> _Data shown_
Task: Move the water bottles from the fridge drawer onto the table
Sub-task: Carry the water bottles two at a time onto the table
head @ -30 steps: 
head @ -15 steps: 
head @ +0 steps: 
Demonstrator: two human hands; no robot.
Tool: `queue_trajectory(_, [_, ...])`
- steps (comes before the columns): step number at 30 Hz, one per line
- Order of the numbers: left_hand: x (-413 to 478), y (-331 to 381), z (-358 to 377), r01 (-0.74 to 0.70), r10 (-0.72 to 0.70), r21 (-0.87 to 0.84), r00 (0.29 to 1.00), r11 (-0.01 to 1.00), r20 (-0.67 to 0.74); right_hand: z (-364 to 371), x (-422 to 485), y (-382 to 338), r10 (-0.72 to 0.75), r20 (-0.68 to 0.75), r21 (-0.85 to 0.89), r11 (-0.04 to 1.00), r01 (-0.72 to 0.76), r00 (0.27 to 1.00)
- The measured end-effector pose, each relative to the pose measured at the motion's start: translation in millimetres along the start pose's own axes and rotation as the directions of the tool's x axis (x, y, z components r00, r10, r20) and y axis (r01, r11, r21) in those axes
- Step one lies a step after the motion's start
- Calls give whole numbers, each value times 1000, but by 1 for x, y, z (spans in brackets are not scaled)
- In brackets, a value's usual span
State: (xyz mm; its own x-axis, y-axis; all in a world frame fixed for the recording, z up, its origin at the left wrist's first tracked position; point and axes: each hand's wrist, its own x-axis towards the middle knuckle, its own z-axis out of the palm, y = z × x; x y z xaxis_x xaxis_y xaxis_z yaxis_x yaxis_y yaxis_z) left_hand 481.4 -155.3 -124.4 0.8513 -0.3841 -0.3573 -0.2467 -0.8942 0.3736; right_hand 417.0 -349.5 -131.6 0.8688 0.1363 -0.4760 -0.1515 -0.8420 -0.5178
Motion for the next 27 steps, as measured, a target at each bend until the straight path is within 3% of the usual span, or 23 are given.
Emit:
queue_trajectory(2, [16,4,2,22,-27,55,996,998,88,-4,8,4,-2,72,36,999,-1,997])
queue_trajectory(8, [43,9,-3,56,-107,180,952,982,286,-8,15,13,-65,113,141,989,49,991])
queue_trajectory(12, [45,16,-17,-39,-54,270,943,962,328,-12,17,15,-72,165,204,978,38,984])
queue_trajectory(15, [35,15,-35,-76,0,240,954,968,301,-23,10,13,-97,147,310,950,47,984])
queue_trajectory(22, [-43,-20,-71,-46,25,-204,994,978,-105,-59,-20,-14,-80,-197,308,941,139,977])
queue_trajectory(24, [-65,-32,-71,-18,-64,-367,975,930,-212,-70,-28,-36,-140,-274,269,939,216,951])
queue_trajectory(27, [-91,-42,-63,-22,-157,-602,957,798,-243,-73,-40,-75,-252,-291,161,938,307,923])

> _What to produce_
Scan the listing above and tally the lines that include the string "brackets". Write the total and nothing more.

> _Written answer_
2